Task description = Exactly the lines from the first line of the listing through the line containing "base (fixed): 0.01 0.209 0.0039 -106" should appear in the output, unchanged.

== Input data

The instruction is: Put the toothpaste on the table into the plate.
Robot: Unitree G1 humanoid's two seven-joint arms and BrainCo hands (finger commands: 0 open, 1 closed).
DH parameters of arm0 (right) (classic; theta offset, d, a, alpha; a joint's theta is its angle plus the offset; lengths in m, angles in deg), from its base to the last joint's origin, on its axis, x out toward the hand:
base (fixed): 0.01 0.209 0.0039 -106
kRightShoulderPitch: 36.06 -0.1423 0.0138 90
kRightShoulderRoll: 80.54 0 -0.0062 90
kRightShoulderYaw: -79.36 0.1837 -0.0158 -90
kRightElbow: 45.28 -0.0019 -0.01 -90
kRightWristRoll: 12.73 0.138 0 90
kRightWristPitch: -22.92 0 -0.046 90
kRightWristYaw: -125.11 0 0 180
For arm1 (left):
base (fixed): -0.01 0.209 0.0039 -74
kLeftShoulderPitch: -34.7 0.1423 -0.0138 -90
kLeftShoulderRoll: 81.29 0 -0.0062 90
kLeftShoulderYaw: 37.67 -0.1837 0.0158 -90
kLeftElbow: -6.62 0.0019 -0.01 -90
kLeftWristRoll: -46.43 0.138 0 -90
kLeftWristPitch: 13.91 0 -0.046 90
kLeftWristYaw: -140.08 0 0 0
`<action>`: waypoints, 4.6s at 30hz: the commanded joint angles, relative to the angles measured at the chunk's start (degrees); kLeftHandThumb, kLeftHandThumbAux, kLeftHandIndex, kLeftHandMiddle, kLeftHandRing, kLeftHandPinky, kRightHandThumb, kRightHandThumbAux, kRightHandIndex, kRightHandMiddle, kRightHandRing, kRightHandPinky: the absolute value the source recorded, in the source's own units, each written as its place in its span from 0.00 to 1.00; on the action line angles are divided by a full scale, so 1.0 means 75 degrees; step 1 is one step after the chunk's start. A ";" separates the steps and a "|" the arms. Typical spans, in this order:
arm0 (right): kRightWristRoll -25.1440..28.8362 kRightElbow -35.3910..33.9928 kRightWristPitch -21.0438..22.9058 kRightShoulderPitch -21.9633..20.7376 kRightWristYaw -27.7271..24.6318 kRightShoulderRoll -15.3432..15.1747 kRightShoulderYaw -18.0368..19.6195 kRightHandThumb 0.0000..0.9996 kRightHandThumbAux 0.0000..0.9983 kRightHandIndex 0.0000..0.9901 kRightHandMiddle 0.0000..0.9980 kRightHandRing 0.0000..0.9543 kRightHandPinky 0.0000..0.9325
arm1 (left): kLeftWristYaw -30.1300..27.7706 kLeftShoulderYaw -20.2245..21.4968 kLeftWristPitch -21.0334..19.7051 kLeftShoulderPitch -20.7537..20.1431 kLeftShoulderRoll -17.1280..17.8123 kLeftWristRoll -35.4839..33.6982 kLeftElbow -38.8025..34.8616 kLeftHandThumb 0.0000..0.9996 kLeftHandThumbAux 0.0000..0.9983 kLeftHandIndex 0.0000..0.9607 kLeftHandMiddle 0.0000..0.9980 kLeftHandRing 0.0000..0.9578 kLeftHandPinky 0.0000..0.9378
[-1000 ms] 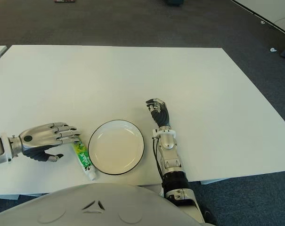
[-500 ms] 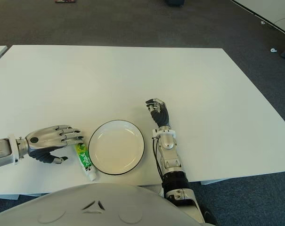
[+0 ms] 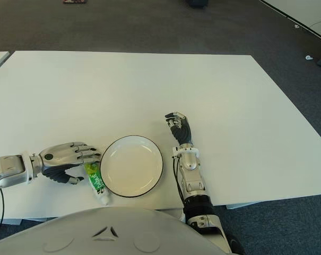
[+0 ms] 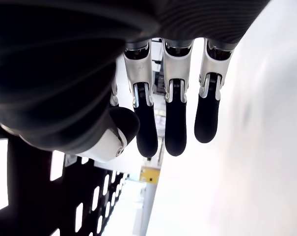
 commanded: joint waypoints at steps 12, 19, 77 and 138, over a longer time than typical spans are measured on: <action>0.0021 -0.0175 0.0021 0.0309 0.0024 -0.0013 0.0055 0.71 0.74 0.42 0.40 0.41 0.45 | -0.0469 -0.0792 -0.0060 -0.0651 -0.0597 0.0234 0.0453 0.44 0.27 0.00 0.05 0.01 0.07; -0.0018 -0.0202 -0.0028 0.0368 0.0075 -0.0033 0.0079 0.71 0.74 0.41 0.39 0.41 0.44 | -0.0112 -0.1102 0.0019 -0.1031 -0.0911 0.0516 0.0842 0.45 0.27 0.02 0.08 0.05 0.11; -0.0063 -0.0273 0.0009 0.0366 0.0097 -0.0129 0.0078 0.70 0.74 0.42 0.40 0.41 0.45 | 0.5385 -0.1455 -0.0553 -0.2453 -0.0106 0.2586 0.1805 0.71 0.70 0.46 0.77 0.79 0.79; -0.0045 -0.0192 0.0086 0.0289 0.0001 -0.0072 0.0063 0.71 0.74 0.42 0.39 0.39 0.42 | 0.1165 0.1459 -0.0033 -0.1063 0.0560 -0.0322 0.0168 0.34 0.19 0.00 0.08 0.04 0.08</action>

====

Exercise solution =
The instruction is: Put the toothpaste on the table into the plate.
Robot: Unitree G1 humanoid's two seven-joint arms and BrainCo hands (finger commands: 0 open, 1 closed).
DH parameters of arm0 (right) (classic; theta offset, d, a, alpha; a joint's theta is its angle plus the offset; lengths in m, angles in deg), from its base to the last joint's origin, on its axis, x out toward the hand:
base (fixed): 0.01 0.209 0.0039 -106

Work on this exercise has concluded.